Dehcho First Nations are working to develop a climate change strategy of their own and through the Dehcho Collaborative on Permafrost, a partnership with the Scotty Creek Research Station run by Wilfrid Laurier University, they are working with scientists to develop a regional permafrost map and monitor permafrost changes. 

This work is critical: even if the world were able to wrestle the greenhouse gas emissions generated by people to zero tomorrow, more permafrost would thaw because of emissions that have already been emitted. 

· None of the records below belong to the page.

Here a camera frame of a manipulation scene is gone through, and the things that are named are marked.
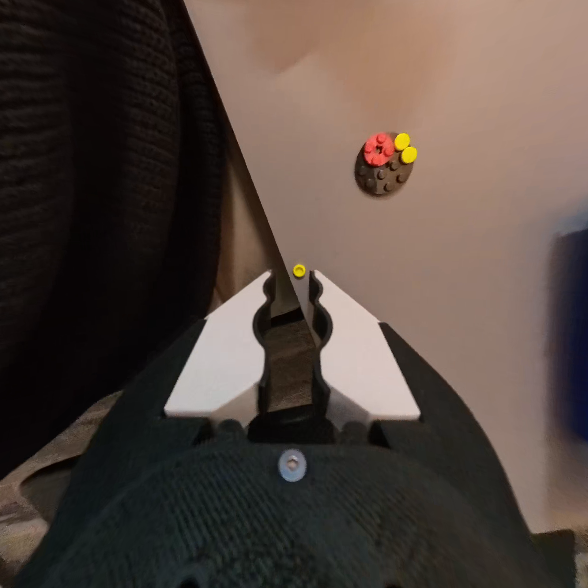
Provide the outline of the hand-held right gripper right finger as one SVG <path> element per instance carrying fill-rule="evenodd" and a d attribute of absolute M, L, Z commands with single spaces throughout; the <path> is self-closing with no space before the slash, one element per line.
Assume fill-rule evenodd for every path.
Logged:
<path fill-rule="evenodd" d="M 309 277 L 312 405 L 337 430 L 349 423 L 416 422 L 420 408 L 380 321 L 318 270 Z"/>

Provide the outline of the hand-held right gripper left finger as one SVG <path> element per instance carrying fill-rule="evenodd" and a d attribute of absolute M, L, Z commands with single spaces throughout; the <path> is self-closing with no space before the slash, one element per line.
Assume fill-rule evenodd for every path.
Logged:
<path fill-rule="evenodd" d="M 252 422 L 269 410 L 270 326 L 275 276 L 266 271 L 210 313 L 173 386 L 167 417 Z"/>

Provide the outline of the round black lego plate assembly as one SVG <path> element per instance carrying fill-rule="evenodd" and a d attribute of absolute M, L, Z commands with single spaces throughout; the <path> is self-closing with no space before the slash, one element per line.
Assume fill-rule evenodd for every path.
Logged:
<path fill-rule="evenodd" d="M 373 134 L 357 154 L 356 184 L 368 196 L 388 197 L 408 181 L 416 159 L 417 148 L 409 134 Z"/>

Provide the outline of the blue storage bin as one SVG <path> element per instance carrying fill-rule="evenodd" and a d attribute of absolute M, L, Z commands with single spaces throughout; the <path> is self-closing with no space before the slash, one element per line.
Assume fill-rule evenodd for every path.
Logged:
<path fill-rule="evenodd" d="M 557 235 L 548 267 L 548 359 L 557 425 L 587 442 L 587 229 Z"/>

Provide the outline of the person's black knit sweater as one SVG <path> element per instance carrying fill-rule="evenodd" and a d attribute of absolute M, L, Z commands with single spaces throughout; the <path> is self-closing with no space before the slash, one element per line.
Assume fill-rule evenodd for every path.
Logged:
<path fill-rule="evenodd" d="M 212 303 L 228 152 L 185 1 L 1 1 L 1 478 Z"/>

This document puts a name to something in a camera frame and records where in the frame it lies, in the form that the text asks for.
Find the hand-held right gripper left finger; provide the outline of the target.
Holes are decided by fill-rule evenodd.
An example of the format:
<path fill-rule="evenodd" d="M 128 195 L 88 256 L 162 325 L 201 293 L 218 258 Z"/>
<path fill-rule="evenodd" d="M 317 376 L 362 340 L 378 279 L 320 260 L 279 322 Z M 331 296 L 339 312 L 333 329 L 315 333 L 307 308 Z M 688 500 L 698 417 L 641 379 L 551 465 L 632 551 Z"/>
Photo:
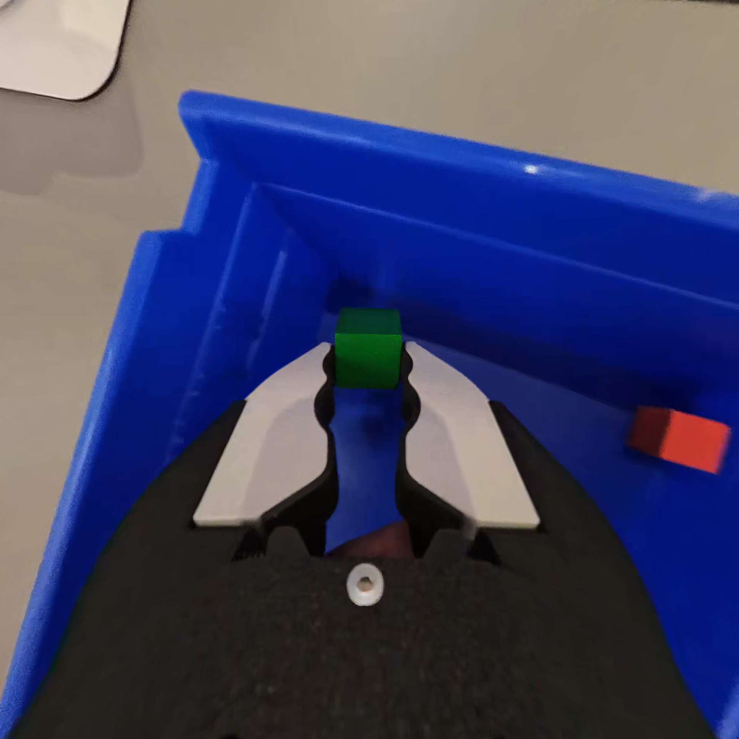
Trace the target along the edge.
<path fill-rule="evenodd" d="M 322 342 L 274 372 L 245 399 L 193 515 L 199 529 L 244 529 L 266 547 L 293 528 L 323 557 L 338 504 L 335 351 Z"/>

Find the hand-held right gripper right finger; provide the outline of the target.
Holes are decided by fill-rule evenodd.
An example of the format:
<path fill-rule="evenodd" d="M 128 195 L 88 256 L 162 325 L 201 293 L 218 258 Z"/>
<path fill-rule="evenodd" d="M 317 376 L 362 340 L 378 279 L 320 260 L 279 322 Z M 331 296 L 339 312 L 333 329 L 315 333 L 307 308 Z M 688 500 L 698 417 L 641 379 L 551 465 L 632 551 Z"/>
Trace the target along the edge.
<path fill-rule="evenodd" d="M 463 552 L 489 533 L 540 532 L 541 519 L 487 395 L 421 346 L 401 353 L 395 502 L 424 557 L 439 533 Z"/>

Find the large green wooden cube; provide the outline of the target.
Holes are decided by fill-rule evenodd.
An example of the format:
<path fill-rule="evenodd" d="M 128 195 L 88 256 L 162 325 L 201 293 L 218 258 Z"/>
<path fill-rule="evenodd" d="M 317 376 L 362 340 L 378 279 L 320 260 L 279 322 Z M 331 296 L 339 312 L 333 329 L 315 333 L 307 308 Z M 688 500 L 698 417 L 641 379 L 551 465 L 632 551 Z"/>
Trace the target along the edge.
<path fill-rule="evenodd" d="M 403 333 L 396 309 L 342 308 L 335 332 L 336 385 L 393 390 L 400 379 Z"/>

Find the blue plastic bin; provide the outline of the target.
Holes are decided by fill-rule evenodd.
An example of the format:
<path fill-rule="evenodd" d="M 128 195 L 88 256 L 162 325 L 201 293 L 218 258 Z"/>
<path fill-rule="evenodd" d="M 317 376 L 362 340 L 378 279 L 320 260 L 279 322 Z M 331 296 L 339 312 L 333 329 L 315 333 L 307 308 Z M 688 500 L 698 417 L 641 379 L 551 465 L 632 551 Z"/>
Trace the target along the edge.
<path fill-rule="evenodd" d="M 737 737 L 737 197 L 207 93 L 140 237 L 2 737 Z M 335 385 L 323 557 L 193 515 L 246 397 L 342 308 L 488 397 L 540 519 L 424 557 L 402 388 Z M 729 426 L 718 475 L 626 444 Z"/>

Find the red wooden cube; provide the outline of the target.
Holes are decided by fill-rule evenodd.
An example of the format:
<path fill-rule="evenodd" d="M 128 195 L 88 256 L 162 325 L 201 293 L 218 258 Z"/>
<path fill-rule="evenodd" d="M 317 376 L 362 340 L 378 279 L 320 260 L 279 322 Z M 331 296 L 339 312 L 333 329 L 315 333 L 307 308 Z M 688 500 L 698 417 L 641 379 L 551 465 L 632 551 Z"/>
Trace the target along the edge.
<path fill-rule="evenodd" d="M 643 455 L 718 475 L 731 439 L 731 428 L 716 420 L 668 408 L 640 406 L 626 444 Z"/>

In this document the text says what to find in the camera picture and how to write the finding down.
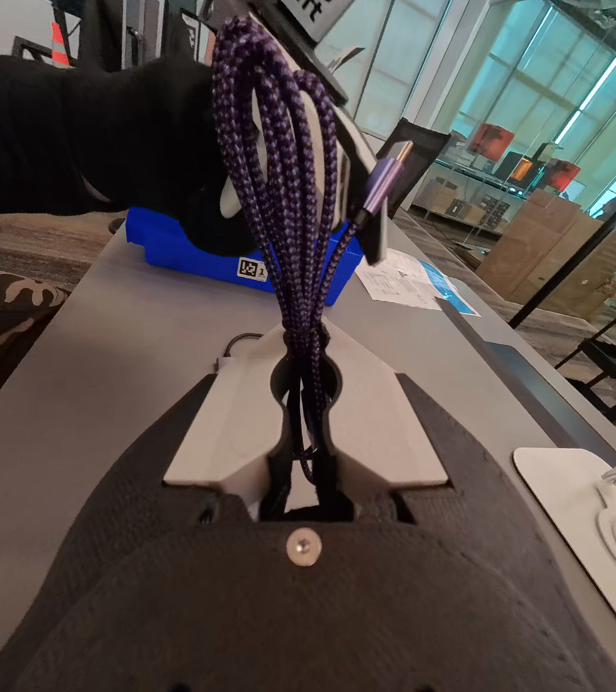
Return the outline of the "blue plastic bin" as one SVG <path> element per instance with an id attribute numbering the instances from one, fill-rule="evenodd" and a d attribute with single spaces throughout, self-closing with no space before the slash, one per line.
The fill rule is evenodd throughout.
<path id="1" fill-rule="evenodd" d="M 330 256 L 346 230 L 346 223 L 330 237 Z M 180 224 L 174 219 L 144 208 L 131 208 L 125 220 L 127 241 L 145 252 L 145 261 L 152 266 L 198 275 L 213 280 L 274 293 L 266 264 L 258 250 L 240 257 L 220 257 L 203 252 L 191 244 Z M 363 258 L 356 238 L 346 247 L 327 293 L 326 305 L 333 306 Z"/>

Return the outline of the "black high-back chair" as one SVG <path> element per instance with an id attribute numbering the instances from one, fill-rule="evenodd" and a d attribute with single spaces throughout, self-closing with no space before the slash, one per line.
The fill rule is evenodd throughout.
<path id="1" fill-rule="evenodd" d="M 440 156 L 450 140 L 451 134 L 426 129 L 404 117 L 399 120 L 392 133 L 376 153 L 378 160 L 384 159 L 389 155 L 390 149 L 394 145 L 400 142 L 412 142 L 412 149 L 404 160 L 403 170 L 387 198 L 387 214 L 390 219 L 394 218 L 406 197 Z"/>

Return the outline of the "person's left hand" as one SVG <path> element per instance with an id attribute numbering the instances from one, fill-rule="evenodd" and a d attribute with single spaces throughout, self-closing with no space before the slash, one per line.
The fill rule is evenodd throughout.
<path id="1" fill-rule="evenodd" d="M 61 98 L 70 153 L 94 200 L 164 214 L 212 255 L 257 248 L 243 212 L 221 212 L 227 170 L 210 67 L 168 56 L 116 73 L 77 68 L 63 78 Z"/>

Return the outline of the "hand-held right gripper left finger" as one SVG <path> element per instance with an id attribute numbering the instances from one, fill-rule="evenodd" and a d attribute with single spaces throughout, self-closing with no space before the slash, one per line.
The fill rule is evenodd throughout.
<path id="1" fill-rule="evenodd" d="M 283 402 L 284 328 L 277 325 L 218 372 L 163 476 L 258 505 L 272 485 L 270 459 L 291 448 Z"/>

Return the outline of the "black stanchion pole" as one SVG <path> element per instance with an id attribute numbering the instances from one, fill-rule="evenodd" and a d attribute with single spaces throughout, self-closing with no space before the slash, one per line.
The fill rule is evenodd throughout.
<path id="1" fill-rule="evenodd" d="M 576 252 L 550 277 L 527 303 L 520 308 L 508 322 L 511 329 L 516 329 L 574 272 L 589 255 L 603 243 L 608 235 L 616 229 L 616 210 L 601 224 L 599 229 L 576 250 Z"/>

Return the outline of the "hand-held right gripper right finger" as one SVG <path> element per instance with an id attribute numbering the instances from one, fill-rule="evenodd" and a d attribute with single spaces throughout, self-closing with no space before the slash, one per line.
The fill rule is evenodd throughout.
<path id="1" fill-rule="evenodd" d="M 391 491 L 447 484 L 396 372 L 335 324 L 324 327 L 324 358 L 336 375 L 336 392 L 324 412 L 323 434 L 340 490 L 365 505 Z"/>

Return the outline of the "printed paper leaflet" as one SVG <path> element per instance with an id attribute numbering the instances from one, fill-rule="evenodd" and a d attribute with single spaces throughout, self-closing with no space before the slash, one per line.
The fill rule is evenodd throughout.
<path id="1" fill-rule="evenodd" d="M 362 259 L 355 274 L 371 299 L 417 309 L 440 310 L 439 301 L 450 303 L 460 314 L 478 316 L 451 279 L 436 266 L 398 250 L 388 250 L 374 266 Z"/>

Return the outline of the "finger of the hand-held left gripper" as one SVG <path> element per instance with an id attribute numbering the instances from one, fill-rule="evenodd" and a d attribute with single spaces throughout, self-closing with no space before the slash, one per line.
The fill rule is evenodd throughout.
<path id="1" fill-rule="evenodd" d="M 376 158 L 343 108 L 334 105 L 333 111 L 338 145 L 348 161 L 340 211 L 344 220 L 354 225 L 367 264 L 375 266 L 387 253 L 387 186 L 391 183 L 391 165 Z"/>

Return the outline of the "plywood cabinet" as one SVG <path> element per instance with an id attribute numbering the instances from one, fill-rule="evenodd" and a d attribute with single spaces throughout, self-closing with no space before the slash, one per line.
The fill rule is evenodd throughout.
<path id="1" fill-rule="evenodd" d="M 501 298 L 524 305 L 602 223 L 576 203 L 537 190 L 475 273 Z M 615 275 L 616 229 L 540 307 L 588 320 L 616 297 Z"/>

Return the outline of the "orange traffic cone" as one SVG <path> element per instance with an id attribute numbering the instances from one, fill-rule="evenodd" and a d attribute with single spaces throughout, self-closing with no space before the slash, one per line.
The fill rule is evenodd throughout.
<path id="1" fill-rule="evenodd" d="M 58 68 L 70 68 L 70 56 L 66 49 L 65 39 L 61 26 L 58 22 L 51 23 L 52 28 L 52 50 L 51 59 L 54 66 Z"/>

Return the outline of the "grey usb hub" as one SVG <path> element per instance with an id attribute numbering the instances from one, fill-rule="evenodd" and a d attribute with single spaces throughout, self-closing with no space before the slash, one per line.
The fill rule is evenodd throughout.
<path id="1" fill-rule="evenodd" d="M 235 344 L 241 341 L 247 340 L 259 340 L 263 337 L 262 333 L 257 332 L 244 332 L 234 336 L 227 344 L 223 351 L 222 356 L 218 357 L 215 361 L 213 367 L 213 373 L 218 374 L 220 369 L 227 365 L 232 360 L 232 349 Z"/>

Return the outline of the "black tape strip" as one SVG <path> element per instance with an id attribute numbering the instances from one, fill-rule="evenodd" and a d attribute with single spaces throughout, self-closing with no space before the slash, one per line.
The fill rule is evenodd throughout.
<path id="1" fill-rule="evenodd" d="M 449 301 L 442 312 L 559 448 L 584 448 L 612 468 L 616 449 L 514 347 L 485 341 Z"/>

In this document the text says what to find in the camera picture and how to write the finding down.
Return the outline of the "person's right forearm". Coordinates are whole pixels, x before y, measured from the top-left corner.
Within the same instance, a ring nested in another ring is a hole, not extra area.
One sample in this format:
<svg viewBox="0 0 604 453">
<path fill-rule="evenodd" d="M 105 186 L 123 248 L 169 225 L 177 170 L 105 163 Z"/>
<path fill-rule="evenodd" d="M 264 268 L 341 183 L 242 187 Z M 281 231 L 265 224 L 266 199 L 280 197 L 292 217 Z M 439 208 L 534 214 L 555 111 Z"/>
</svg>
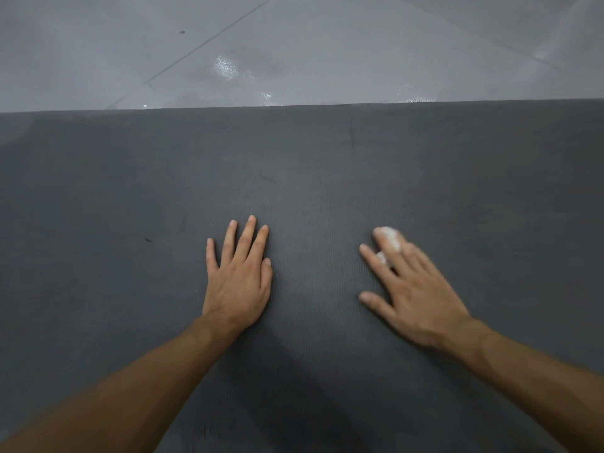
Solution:
<svg viewBox="0 0 604 453">
<path fill-rule="evenodd" d="M 448 330 L 440 348 L 569 452 L 604 453 L 604 376 L 552 358 L 473 318 Z"/>
</svg>

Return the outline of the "person's left hand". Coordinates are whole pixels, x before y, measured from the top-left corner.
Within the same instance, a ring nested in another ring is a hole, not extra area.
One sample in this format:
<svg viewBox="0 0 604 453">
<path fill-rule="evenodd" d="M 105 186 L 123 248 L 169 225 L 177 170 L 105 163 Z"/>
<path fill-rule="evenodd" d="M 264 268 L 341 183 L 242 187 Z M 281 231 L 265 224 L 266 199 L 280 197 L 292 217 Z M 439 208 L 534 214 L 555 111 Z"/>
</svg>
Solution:
<svg viewBox="0 0 604 453">
<path fill-rule="evenodd" d="M 237 231 L 238 222 L 230 221 L 222 245 L 221 260 L 217 260 L 219 270 L 208 278 L 202 307 L 202 318 L 208 320 L 221 335 L 232 339 L 257 322 L 269 300 L 262 298 L 260 289 L 260 266 L 267 258 L 265 249 L 269 227 L 263 225 L 259 230 L 255 229 L 249 255 L 240 265 L 234 262 L 234 251 L 239 240 L 236 240 Z"/>
</svg>

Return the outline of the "person's right hand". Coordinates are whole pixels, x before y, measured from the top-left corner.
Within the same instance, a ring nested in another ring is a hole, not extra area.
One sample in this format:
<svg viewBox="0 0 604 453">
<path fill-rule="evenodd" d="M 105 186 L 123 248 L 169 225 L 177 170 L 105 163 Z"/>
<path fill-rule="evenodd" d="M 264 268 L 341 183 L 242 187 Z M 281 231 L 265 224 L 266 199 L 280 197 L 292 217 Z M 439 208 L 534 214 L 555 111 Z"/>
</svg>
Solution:
<svg viewBox="0 0 604 453">
<path fill-rule="evenodd" d="M 381 234 L 373 230 L 373 237 L 381 250 Z M 383 265 L 367 244 L 360 245 L 359 252 L 386 289 L 386 301 L 396 309 L 397 319 L 387 324 L 415 344 L 443 349 L 446 340 L 473 324 L 474 319 L 430 258 L 409 243 L 418 265 L 418 273 L 410 278 Z"/>
</svg>

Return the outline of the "person's left forearm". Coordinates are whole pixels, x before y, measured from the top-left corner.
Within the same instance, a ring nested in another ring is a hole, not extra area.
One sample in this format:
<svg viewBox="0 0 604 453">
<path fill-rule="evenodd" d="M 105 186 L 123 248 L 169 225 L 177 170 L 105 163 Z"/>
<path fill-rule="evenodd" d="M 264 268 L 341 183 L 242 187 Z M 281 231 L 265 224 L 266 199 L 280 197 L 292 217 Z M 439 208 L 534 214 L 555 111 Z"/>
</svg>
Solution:
<svg viewBox="0 0 604 453">
<path fill-rule="evenodd" d="M 213 313 L 0 444 L 0 453 L 153 453 L 245 327 Z"/>
</svg>

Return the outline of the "dark grey floor mat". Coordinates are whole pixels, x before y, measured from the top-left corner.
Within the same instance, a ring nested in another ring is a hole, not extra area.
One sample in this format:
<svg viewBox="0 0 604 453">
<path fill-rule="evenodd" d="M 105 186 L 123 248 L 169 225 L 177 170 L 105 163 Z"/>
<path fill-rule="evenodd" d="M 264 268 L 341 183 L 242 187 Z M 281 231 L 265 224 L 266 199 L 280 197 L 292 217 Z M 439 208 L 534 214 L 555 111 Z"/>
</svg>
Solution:
<svg viewBox="0 0 604 453">
<path fill-rule="evenodd" d="M 205 246 L 270 229 L 258 323 L 161 453 L 555 453 L 359 303 L 379 226 L 493 329 L 604 375 L 604 99 L 0 114 L 0 441 L 201 312 Z"/>
</svg>

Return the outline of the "white tissue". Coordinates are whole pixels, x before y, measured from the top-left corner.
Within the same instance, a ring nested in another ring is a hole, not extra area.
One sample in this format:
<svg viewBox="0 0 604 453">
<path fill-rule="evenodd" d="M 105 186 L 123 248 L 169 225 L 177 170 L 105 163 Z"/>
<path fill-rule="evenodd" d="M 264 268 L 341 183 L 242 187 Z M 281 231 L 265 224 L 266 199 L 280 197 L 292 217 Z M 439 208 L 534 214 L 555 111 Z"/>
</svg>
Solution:
<svg viewBox="0 0 604 453">
<path fill-rule="evenodd" d="M 390 246 L 392 246 L 392 248 L 396 251 L 397 254 L 403 254 L 402 246 L 399 240 L 398 230 L 396 230 L 395 228 L 384 226 L 375 228 L 375 231 L 377 231 L 378 234 L 383 235 L 385 240 Z M 394 264 L 384 251 L 377 251 L 376 256 L 380 259 L 383 265 L 388 266 L 389 269 L 394 269 Z"/>
</svg>

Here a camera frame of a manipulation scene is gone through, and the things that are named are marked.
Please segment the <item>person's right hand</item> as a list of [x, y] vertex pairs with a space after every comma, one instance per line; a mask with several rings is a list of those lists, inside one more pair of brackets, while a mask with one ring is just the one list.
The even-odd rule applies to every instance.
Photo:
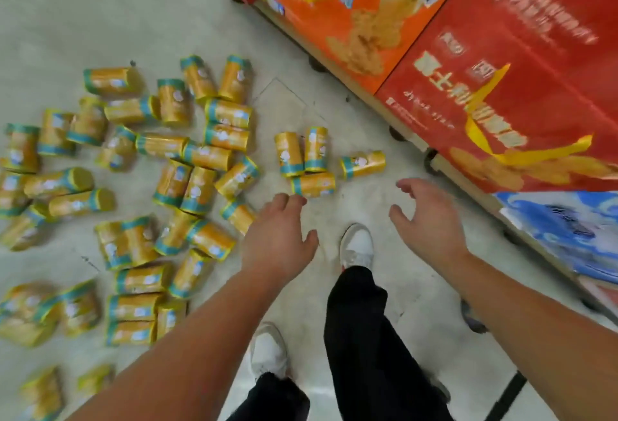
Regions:
[[402, 239], [415, 255], [439, 273], [472, 257], [459, 214], [447, 192], [420, 178], [400, 179], [396, 186], [415, 201], [411, 217], [417, 224], [414, 238]]

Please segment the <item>pile of yellow snack canisters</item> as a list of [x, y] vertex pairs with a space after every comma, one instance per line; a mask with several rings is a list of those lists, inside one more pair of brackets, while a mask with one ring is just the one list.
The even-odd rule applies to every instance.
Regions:
[[[255, 114], [246, 105], [250, 64], [230, 55], [220, 91], [206, 89], [197, 55], [181, 59], [183, 79], [160, 79], [146, 94], [135, 67], [84, 71], [88, 92], [76, 113], [45, 111], [42, 126], [7, 124], [0, 159], [0, 348], [44, 345], [58, 331], [76, 339], [104, 325], [105, 346], [151, 347], [179, 324], [213, 266], [228, 259], [257, 209], [247, 190], [265, 169], [253, 159]], [[72, 157], [96, 147], [104, 175], [125, 175], [137, 159], [157, 159], [138, 193], [165, 210], [92, 224], [97, 274], [66, 282], [40, 255], [30, 281], [7, 289], [1, 271], [12, 257], [52, 243], [52, 229], [83, 216], [112, 214], [124, 191], [97, 183], [80, 165], [55, 171], [42, 157]], [[10, 381], [0, 352], [0, 388]]]

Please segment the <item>person's right white shoe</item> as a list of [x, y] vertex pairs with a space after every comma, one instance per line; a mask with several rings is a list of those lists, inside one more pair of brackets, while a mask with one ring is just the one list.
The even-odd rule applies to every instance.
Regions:
[[352, 223], [344, 231], [339, 243], [339, 262], [342, 270], [363, 267], [372, 271], [374, 257], [375, 251], [370, 230], [364, 224]]

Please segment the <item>person's left black trouser leg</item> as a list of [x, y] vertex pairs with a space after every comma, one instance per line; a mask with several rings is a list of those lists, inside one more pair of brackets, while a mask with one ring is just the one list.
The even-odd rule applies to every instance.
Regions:
[[262, 374], [226, 421], [307, 421], [310, 400], [289, 378]]

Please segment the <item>person's right forearm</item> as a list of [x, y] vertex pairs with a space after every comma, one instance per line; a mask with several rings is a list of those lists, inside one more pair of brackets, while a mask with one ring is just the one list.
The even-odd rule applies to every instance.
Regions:
[[618, 333], [466, 251], [432, 266], [560, 421], [618, 421]]

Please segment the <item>person's black trouser leg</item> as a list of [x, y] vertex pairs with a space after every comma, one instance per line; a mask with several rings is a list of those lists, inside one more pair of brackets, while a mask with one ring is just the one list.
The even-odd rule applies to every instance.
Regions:
[[226, 421], [307, 421], [310, 400], [289, 378], [262, 374]]
[[454, 421], [384, 315], [387, 299], [360, 266], [329, 294], [324, 343], [343, 421]]

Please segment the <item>blue display panel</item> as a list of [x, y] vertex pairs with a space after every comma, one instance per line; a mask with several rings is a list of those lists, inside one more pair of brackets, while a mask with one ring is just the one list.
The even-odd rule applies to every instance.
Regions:
[[499, 192], [501, 213], [573, 272], [618, 285], [618, 191]]

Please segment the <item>person's right black trouser leg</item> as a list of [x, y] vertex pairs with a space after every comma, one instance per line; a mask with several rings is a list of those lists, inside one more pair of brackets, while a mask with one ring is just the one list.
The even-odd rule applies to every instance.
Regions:
[[324, 343], [343, 421], [454, 421], [384, 315], [387, 299], [360, 266], [329, 294]]

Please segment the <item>red snack display panel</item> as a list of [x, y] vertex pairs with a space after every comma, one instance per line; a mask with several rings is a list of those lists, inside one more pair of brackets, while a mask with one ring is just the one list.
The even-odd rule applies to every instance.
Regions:
[[447, 0], [376, 97], [485, 192], [618, 191], [618, 0]]

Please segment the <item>person's left forearm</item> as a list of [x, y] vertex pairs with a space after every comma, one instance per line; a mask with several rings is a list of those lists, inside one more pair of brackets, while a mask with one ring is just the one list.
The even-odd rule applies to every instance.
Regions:
[[289, 282], [244, 267], [67, 421], [217, 421], [251, 338]]

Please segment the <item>person's left white shoe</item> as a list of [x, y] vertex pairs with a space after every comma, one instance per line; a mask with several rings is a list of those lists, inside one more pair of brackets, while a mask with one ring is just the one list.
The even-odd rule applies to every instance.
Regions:
[[289, 354], [278, 327], [262, 322], [248, 348], [250, 369], [255, 380], [268, 373], [283, 380], [289, 375]]

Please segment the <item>person's white shoe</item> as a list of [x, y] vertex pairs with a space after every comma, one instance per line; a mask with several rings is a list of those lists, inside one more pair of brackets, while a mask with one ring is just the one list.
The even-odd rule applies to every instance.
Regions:
[[363, 267], [372, 271], [374, 257], [375, 251], [370, 230], [364, 224], [352, 223], [344, 231], [339, 243], [339, 262], [342, 270]]
[[262, 322], [248, 348], [250, 369], [255, 380], [268, 373], [283, 380], [289, 375], [289, 354], [278, 327]]

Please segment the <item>person's left hand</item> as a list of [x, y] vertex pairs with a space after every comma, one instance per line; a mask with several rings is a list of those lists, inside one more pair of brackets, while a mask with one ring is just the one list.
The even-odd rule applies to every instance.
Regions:
[[263, 279], [268, 286], [284, 288], [314, 258], [303, 258], [305, 240], [301, 224], [307, 199], [297, 194], [276, 194], [254, 219], [242, 242], [242, 271]]

“Understanding what that change is going to look like is what occupies most of my effort,” Steve Kokelj, head of permafrost science at the Northwest Territories Geological Survey, told The Narwhal. 

It’s a complex task. 

“Permafrost thaw means very, very different things for different environments and consequently, it also means very different things for the people that live in the North, depending on where you are,” Kokelj said, noting some areas may experience landslides while others see conversion of forests to wetlands.

Either way, it’s an impact. “Understanding that variability is super important for society to be able to adapt,” he said.

‘We need to treat Mother Earth differently’

Ultimately, if the goal is to save as much permafrost from extinction as possible, the best chance may lie in the drastic reduction of human-caused greenhouse gas emissions.

“Decarbonization might save some permafrost,” Turetsky said. And saving permafrost could reduce the impacts of the permafrost carbon feedback loop. 

One thing is certain, continued growth of global emissions will result in the loss of biodiversity and ecosystems, with arctic and subarctic regions at particularly high risk for irreversible changes.

“Our Elders kept telling us that there’s something that’s going to come to warn us,” Norwegian said. “COVID is just a warning for us that there is more to come — and I think we all know that — if we don’t do anything for climate change.”

“We need to need to do things differently; we need to treat Mother Earth differently,” she said.